§ HOW TO COMPLETE THIS TASK: In the copy, include all of the listing exactly and none of its pictures.

§ DATA PROVIDED:
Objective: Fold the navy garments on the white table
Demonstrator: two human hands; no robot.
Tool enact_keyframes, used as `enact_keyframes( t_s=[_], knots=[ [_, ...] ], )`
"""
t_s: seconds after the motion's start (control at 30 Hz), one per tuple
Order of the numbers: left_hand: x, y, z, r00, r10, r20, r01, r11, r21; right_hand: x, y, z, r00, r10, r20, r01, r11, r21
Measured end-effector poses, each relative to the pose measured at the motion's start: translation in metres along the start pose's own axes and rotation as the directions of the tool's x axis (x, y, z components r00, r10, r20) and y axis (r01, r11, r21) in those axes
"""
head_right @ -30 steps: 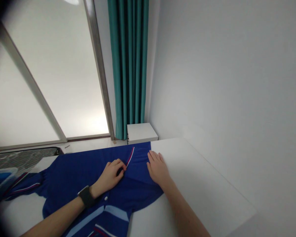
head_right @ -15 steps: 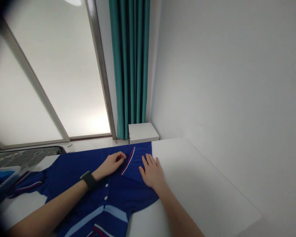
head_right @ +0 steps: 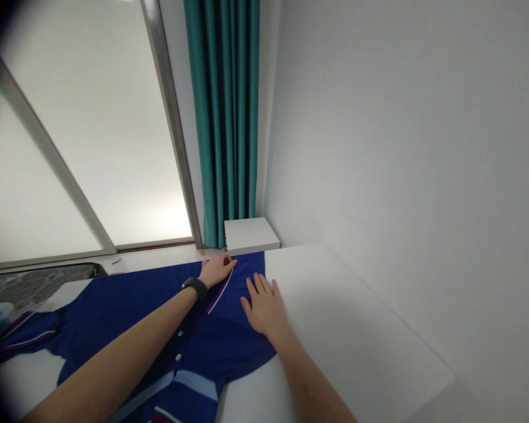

§ SOLUTION:
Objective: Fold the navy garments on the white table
Demonstrator: two human hands; no robot.
Tool enact_keyframes, used as `enact_keyframes( t_s=[_], knots=[ [_, ...] ], )`
"""
t_s: seconds after the motion's start (control at 30 Hz), one per tuple
Order of the numbers: left_hand: x, y, z, r00, r10, r20, r01, r11, r21; right_hand: x, y, z, r00, r10, r20, r01, r11, r21
Measured end-effector poses, each relative to the pose measured at the motion's start: translation in metres along the start pose's own axes and rotation as the directions of the tool's x axis (x, y, z components r00, r10, r20) and y axis (r01, r11, r21) in those axes
"""
head_right @ -30 steps: 
head_right @ -15 steps: 
head_right @ +0 steps: 

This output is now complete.